Sakti Burman is a figurative artist for the most part, but the association of his figures defies the general norms and logic of reality. Apart from his drawings, Sakti paints mostly in three mediums – oil, watercolor, and pastel. While his oils are generally jubilant and vibrant, his watercolors are somewhat restrained which can be attributed to his treatment of space. This technique which developed towards a synthesis of naturalness and the abstract helps him create a minimal yet surreal environment.

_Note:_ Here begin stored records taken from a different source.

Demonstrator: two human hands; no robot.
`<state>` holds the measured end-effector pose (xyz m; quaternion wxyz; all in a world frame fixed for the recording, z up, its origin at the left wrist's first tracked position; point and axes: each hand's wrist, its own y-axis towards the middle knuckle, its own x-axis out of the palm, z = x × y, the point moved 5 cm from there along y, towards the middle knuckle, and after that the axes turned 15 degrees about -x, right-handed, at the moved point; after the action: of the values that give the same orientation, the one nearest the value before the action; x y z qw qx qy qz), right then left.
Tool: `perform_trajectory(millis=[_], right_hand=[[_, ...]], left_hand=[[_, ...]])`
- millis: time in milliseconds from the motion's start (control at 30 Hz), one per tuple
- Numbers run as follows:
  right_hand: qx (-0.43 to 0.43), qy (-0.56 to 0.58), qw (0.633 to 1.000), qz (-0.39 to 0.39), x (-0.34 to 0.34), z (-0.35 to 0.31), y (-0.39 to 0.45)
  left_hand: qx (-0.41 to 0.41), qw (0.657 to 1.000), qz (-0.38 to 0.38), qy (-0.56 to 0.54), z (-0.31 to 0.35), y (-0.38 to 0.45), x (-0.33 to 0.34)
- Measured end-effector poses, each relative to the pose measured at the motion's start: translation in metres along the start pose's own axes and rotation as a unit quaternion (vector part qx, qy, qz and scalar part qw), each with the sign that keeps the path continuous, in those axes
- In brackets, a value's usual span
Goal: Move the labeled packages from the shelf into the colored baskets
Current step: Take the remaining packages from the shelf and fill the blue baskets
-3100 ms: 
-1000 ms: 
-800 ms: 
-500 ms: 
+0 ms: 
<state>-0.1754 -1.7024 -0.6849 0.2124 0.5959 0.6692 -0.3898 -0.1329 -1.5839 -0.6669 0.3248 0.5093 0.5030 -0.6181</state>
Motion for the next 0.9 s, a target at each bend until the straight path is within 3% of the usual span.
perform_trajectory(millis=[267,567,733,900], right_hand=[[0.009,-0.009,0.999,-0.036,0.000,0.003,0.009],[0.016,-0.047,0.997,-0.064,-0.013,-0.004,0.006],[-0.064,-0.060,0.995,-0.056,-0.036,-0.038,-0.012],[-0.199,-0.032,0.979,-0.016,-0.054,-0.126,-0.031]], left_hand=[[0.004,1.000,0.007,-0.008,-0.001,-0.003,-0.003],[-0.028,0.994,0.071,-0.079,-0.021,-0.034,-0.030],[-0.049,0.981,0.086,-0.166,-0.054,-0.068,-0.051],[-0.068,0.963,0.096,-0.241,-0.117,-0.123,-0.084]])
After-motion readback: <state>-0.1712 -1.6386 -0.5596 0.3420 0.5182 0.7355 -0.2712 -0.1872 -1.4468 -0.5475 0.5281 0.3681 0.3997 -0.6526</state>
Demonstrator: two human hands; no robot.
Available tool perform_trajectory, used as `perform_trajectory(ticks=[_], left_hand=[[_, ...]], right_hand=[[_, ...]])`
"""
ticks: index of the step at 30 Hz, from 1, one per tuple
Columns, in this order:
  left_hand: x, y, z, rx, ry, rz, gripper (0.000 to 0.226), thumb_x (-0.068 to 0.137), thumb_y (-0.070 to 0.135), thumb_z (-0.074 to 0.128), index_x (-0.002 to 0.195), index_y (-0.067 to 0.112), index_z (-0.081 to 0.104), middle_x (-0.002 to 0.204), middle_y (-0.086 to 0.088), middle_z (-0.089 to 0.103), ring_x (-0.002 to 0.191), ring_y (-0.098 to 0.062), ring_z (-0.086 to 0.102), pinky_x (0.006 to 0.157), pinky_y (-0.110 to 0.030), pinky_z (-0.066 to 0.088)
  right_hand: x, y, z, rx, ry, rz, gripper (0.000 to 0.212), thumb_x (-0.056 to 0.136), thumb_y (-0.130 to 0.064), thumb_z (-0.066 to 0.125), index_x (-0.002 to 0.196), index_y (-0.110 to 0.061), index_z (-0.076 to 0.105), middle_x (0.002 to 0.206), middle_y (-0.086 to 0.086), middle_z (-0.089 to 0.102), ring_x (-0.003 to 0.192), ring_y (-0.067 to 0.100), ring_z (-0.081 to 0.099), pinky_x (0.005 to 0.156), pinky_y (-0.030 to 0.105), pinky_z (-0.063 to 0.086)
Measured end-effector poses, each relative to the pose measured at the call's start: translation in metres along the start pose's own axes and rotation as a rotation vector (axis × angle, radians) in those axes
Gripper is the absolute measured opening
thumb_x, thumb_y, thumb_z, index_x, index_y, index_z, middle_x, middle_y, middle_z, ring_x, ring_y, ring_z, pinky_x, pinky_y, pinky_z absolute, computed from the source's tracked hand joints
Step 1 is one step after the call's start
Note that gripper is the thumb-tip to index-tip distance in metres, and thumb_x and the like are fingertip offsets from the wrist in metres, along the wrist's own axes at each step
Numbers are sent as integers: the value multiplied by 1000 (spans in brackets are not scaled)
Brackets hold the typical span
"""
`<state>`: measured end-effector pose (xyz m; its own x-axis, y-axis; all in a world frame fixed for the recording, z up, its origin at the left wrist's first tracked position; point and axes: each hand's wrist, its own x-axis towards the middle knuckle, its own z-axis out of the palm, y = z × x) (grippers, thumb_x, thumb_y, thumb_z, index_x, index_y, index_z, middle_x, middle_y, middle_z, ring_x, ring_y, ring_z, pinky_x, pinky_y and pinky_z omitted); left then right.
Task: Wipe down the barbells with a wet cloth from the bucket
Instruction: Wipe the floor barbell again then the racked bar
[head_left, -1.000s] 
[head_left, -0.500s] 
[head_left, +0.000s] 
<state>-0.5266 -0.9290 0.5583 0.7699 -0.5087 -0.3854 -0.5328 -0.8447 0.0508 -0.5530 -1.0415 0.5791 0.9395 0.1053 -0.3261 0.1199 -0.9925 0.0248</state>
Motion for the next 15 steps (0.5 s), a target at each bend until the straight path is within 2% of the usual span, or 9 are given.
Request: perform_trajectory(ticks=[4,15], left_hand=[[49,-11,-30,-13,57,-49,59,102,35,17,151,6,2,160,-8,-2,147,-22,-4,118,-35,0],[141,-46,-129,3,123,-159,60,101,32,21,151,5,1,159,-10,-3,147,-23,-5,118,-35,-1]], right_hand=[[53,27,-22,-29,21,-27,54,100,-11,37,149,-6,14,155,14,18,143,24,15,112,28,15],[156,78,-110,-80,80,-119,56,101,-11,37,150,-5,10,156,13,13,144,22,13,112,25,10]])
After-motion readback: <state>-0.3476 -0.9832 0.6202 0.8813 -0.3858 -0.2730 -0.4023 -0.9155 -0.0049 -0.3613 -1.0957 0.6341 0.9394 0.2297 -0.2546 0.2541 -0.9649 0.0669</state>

“In his watercolors, he transforms vacuity of the space into a divine light of the sky through the treatment of his figurative forms. The second characteristic of his watercolors is the use of texture especially his signature pointillist. But the transparency and subtlety of application of chromatic points bring out a different character in his watercolors. The smudgy display of minute chromatic points intermingling with very tiny yet crafty non-chromatic voids displayed by the whiteness of paper creates a wave that dilutes the naturalness or reality of the environment and transposes the characters in the pictorial field to a different conceptual environment and helps to bring down the divine on the earth and elevate the mundane towards a noble sensation. This nobility is the essence of his expression.” (Mrinal Ghosh, The Divine Desire: Paintings of Sakti Burman, Aakriti Art Gallery, Kolkata, 2015, pg.5)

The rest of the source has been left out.